Flughafengastronomie

David Weigend

In sieben Wochen eröffnen Rüdiger Baumann (Foto) und sein Geschäftspartner Torsten Kukuk direkt am Freiburger Flughafen einen neuen Club namens Airport. Wir haben die Baustelle besichtigt.



"Meinen ersten Besuch an diesem Ort machte ich als Achtjähriger. Damals durfte ich von hier aus einen Zeppelinrundflug über die Stadt starten", sagt der 30jährige Rüdiger Baumann. Er steht vor dem weißen, zweistöckigen Bau, der ab Ende November als "Airport" fungieren soll: Ein Mischprodukt aus Club, Lounge und Restaurant mit großflächigem Außenbereich.
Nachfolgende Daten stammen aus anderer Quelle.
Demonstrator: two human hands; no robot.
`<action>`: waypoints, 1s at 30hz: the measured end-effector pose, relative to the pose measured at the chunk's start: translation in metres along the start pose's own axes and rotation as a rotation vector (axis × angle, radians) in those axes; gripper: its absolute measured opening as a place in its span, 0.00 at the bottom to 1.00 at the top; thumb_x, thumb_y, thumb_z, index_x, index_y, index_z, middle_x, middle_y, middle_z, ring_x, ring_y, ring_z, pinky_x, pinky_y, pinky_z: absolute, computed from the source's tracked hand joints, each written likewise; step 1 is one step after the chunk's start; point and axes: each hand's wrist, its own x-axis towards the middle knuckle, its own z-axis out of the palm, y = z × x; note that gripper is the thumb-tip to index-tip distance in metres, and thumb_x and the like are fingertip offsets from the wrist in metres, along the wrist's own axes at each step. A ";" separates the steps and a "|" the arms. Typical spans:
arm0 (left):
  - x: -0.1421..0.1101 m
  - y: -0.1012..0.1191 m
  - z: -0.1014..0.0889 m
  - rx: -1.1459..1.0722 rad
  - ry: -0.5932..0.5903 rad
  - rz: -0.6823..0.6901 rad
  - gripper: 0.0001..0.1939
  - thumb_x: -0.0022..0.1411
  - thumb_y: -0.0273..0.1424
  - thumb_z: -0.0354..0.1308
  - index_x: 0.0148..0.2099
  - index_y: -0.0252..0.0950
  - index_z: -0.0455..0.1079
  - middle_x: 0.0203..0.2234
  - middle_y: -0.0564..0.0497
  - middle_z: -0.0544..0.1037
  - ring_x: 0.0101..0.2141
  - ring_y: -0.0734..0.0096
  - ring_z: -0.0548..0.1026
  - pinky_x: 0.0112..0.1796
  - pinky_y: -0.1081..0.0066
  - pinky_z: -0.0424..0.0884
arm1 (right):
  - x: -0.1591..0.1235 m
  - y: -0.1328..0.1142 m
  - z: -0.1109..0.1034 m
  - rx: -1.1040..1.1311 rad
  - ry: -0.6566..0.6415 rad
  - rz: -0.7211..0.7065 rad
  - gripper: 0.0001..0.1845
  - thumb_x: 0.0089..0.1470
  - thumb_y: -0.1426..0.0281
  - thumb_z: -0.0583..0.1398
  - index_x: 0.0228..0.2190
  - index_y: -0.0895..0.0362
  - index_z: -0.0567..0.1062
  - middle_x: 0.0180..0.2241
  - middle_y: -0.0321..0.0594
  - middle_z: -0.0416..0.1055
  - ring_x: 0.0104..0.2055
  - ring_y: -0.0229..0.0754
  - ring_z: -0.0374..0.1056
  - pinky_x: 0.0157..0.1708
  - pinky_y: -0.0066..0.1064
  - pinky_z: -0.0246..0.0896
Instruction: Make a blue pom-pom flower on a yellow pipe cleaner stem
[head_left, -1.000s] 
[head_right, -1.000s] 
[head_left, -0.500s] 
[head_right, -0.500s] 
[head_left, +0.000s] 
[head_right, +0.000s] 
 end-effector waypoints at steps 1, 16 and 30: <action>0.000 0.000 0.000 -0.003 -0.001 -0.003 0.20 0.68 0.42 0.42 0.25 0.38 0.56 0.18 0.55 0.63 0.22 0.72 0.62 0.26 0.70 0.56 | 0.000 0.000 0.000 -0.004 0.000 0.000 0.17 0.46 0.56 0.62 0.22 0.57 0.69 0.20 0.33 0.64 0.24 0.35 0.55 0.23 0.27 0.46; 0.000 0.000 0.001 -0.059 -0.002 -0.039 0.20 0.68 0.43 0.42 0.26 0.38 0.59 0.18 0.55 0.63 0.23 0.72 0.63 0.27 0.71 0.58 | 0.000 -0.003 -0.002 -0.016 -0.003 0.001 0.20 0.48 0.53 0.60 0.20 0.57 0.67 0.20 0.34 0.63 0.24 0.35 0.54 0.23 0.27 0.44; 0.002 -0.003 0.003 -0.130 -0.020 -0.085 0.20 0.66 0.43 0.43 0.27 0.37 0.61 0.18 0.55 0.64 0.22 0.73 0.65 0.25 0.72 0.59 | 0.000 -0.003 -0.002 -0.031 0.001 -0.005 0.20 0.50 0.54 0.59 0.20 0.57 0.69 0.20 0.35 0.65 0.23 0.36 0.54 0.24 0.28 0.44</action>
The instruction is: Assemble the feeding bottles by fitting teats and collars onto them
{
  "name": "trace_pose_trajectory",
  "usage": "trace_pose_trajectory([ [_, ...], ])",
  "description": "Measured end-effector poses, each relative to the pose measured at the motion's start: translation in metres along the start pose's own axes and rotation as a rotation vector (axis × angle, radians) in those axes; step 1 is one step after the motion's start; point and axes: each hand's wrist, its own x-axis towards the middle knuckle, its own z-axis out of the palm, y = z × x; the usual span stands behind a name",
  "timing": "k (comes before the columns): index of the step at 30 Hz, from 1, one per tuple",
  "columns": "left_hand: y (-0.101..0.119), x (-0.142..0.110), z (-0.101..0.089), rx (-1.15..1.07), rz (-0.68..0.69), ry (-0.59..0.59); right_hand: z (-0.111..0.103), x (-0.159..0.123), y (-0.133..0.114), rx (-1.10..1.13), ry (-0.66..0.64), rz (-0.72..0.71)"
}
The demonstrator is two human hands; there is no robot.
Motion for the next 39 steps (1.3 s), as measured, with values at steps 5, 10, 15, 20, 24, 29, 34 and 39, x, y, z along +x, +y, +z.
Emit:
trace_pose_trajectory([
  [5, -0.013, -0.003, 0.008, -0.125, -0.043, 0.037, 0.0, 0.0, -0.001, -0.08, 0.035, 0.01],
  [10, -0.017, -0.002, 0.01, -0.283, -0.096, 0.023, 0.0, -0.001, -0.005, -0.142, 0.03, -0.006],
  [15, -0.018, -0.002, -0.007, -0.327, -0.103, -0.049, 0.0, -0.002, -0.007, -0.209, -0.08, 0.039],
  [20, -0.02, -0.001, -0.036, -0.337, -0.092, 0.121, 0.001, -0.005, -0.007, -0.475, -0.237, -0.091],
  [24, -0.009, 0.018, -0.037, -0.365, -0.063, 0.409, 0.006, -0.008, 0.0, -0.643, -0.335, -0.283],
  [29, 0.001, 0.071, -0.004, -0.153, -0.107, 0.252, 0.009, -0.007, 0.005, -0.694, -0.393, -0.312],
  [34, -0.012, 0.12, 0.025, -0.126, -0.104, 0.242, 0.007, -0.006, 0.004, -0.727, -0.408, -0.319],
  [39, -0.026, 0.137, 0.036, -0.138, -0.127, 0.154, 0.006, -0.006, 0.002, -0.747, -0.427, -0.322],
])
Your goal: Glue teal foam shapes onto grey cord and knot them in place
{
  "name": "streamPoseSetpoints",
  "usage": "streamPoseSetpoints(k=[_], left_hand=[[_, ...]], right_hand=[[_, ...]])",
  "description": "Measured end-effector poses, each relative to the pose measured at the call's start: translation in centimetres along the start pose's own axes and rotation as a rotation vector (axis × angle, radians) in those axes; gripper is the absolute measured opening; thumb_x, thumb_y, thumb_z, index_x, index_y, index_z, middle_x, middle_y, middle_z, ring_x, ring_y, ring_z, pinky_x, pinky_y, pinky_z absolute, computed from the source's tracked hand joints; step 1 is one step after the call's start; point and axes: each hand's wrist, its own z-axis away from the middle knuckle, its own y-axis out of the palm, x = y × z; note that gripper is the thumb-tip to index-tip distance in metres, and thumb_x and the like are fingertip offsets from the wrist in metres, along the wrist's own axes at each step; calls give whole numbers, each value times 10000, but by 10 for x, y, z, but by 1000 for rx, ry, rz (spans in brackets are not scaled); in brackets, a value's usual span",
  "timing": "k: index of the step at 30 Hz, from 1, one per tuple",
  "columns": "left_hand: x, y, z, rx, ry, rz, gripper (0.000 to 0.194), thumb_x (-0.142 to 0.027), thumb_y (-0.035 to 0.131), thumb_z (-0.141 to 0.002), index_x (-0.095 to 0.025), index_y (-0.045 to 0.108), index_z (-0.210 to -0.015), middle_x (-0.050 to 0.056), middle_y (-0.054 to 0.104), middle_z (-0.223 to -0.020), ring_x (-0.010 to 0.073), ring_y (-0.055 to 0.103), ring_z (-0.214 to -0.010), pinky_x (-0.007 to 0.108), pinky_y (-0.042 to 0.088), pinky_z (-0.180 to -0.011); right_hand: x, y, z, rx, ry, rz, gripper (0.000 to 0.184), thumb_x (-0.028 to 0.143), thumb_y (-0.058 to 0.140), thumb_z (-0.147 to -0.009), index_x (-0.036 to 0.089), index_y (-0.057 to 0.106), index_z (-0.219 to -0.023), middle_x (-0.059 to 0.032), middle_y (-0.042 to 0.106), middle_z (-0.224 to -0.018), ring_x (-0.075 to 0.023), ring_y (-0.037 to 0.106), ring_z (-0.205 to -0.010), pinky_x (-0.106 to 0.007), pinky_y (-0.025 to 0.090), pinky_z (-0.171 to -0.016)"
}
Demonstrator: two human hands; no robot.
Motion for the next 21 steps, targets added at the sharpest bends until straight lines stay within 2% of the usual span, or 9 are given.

Ende 2005 machten hier die Betreiber einer italienisch angehauchten Fliegerbeize dicht. "Im Sommer haben wir uns das angeschaut, dann ging alles ratz fatz", so Baumann, der das Haus seit September mit Torsten Kukuk pachtet.


Die Vorstellung der beiden: Draußen eine bambusumstandene Terasse, halb aus Holz, halb aus Stein; ein sandüberwindender Steg, der zu einer Bar mit Liegestühlen führt; dahinter Kinderspielplatz und Beachvolleyballfeld.

"Insgesamt umfasst das Grundstück einen Hektar, wir nutzen aber nur 480 Quadratmeter." Beim Innenleben des Airports setzen die Ex-Kagan-Betreiber auf gehobene Gemütlichkeit. Lounge mit Sofas, Eichentische, Designerhocker, alles mit Flughafenblick. Cocktailbar und Gastronomie, Badisches und Leichtes.

"Fantastisch, wenn man nachts auf die beleuchtete Skyline blickt", meint Baumann. Dazu ein kleiner Dancefloor, den dienstags, freitags und samstags diverse DJs beschallen. Das Personal soll im Purserdress bedienen. "Ich favorisiere den Lufthansastyle aus den 50er und 70er Jahren." Baumann und Kukuk sehen "die ganze Familie" als zukünftige Kundschaft. Momentan ist das alles noch eine riesige Baustelle. Aber wenn es so wird, wie die Gastropiloten sich das vorstellen, könnte der Airport eine nennenswerte Bereicherung für Freiburg darstellen.